**Your task:** Search the data for "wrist". Each line containing it is to be copied.

**Records to process:**
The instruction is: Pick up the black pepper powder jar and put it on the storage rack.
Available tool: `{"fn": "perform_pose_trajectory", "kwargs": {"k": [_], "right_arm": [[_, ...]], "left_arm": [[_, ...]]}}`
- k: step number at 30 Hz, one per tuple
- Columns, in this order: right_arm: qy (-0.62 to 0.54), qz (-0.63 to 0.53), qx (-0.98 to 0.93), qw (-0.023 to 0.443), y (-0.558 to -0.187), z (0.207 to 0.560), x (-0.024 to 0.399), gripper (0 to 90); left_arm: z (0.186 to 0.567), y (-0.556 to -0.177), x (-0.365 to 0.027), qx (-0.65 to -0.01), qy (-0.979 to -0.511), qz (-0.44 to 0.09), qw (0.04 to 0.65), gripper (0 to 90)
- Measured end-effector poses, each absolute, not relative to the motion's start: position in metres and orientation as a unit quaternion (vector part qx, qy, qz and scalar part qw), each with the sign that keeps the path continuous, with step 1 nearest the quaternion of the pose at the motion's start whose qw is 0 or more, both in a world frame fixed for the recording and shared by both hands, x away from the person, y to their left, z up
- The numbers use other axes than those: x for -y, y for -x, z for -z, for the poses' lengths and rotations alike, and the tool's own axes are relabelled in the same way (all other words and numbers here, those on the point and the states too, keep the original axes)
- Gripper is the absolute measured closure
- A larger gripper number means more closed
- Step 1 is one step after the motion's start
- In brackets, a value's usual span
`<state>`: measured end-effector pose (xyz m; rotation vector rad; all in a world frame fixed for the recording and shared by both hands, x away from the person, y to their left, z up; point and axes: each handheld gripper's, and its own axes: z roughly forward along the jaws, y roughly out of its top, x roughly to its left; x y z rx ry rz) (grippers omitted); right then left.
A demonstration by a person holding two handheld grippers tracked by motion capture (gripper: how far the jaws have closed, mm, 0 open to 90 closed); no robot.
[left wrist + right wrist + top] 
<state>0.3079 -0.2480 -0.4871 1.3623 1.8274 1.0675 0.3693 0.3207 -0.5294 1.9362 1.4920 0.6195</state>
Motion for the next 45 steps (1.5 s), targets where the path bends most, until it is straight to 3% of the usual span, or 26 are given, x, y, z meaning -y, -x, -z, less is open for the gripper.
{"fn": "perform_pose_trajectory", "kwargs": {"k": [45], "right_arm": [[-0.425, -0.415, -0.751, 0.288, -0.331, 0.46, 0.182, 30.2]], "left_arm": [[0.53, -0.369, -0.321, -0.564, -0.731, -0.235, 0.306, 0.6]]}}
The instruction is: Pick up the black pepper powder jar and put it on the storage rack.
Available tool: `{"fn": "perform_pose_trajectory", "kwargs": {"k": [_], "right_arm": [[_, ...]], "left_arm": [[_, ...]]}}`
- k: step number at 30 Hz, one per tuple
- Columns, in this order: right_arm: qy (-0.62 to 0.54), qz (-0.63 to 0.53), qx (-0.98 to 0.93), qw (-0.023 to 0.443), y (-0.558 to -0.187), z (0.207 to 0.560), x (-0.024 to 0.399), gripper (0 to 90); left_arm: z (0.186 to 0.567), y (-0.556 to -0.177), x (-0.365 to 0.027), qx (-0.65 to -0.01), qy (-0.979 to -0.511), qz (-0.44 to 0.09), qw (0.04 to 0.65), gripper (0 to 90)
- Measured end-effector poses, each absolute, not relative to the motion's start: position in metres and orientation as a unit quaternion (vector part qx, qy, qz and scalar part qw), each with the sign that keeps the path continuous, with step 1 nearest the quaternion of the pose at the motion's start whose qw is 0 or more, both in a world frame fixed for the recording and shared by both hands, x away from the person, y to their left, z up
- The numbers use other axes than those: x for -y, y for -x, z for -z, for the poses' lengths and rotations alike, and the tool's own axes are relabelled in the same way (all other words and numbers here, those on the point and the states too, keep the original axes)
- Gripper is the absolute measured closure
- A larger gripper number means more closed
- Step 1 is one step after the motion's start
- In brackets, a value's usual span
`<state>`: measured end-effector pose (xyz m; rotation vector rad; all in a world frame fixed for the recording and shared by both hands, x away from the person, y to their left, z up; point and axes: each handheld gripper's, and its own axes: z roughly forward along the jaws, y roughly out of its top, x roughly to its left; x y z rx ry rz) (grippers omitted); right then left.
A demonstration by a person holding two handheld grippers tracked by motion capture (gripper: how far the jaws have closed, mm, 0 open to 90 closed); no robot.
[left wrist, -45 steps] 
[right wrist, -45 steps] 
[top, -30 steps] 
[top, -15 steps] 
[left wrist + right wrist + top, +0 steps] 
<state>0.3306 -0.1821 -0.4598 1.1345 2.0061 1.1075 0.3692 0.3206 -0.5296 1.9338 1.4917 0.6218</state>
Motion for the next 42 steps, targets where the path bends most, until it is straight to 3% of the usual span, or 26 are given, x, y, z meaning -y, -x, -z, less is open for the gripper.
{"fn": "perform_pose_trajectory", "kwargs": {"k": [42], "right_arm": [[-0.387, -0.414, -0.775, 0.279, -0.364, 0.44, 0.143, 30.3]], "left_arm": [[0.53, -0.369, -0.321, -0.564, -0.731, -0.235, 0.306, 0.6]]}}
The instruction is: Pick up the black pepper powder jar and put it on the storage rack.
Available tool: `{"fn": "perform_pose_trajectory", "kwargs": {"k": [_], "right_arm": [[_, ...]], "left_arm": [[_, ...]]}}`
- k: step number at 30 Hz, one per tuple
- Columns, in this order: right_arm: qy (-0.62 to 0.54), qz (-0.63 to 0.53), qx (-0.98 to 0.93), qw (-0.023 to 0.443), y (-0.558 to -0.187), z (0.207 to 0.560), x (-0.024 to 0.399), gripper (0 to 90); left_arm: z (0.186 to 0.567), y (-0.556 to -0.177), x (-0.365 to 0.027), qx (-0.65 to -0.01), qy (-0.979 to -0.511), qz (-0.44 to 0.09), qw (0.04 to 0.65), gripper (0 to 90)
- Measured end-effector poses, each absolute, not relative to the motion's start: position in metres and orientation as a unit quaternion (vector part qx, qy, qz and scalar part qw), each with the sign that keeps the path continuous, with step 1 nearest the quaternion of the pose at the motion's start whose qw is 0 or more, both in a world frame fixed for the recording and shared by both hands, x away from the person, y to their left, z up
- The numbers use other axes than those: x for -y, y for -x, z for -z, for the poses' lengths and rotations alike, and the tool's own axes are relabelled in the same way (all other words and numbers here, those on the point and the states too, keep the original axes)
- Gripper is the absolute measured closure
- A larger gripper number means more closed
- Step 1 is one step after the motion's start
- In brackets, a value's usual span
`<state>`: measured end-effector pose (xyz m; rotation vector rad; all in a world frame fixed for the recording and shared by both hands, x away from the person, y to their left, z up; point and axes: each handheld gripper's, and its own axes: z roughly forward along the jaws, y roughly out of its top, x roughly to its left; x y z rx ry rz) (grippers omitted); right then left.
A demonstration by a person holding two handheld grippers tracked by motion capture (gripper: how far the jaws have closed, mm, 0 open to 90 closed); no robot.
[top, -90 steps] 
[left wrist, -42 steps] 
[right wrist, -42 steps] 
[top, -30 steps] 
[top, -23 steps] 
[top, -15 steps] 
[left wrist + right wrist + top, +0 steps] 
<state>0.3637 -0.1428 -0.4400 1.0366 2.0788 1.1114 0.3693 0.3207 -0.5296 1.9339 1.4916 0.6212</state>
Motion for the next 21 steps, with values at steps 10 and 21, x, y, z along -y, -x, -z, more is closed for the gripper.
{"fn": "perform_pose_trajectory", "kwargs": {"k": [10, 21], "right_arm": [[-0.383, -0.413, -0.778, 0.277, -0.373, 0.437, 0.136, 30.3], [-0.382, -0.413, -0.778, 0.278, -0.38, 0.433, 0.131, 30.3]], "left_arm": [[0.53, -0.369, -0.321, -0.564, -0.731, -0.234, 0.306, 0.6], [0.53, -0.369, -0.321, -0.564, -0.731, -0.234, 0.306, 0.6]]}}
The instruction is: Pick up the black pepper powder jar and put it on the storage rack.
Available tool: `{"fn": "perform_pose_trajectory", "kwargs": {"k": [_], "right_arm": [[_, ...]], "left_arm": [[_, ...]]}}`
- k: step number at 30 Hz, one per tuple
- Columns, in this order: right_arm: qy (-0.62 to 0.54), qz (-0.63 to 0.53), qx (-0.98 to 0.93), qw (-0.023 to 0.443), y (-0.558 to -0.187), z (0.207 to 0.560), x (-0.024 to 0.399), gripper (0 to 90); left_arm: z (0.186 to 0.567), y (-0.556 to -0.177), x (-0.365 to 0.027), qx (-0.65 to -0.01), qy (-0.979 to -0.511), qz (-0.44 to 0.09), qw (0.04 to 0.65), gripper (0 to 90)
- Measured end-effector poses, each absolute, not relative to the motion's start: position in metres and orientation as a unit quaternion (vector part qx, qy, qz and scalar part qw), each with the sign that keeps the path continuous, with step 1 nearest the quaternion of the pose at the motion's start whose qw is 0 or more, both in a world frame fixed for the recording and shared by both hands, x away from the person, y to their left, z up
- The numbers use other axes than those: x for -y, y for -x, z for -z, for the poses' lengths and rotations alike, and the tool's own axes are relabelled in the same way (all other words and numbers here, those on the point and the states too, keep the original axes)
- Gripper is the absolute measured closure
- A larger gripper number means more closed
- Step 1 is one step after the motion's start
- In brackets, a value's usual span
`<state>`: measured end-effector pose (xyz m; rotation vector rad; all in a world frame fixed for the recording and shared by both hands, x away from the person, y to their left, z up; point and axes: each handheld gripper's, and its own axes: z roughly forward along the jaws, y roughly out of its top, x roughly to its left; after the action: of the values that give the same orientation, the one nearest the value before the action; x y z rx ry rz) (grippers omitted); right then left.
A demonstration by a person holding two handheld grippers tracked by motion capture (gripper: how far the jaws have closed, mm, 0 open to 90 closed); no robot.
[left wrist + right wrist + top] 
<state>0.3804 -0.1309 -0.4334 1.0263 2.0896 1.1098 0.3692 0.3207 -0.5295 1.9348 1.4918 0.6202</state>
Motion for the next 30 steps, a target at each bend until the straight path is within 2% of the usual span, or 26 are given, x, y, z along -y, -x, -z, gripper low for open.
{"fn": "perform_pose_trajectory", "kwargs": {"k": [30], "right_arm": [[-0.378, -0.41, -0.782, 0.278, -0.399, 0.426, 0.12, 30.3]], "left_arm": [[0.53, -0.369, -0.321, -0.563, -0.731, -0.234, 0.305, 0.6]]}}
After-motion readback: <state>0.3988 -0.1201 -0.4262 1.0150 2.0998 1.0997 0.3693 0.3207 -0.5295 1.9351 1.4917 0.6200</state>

**Solved problem:**
[left wrist + right wrist + top] 
[left wrist, -45 steps] 
[right wrist, -45 steps] 
[left wrist + right wrist + top, +0 steps] 
[left wrist, -42 steps] 
[right wrist, -42 steps] 
[left wrist + right wrist + top, +0 steps] 
[left wrist + right wrist + top] 

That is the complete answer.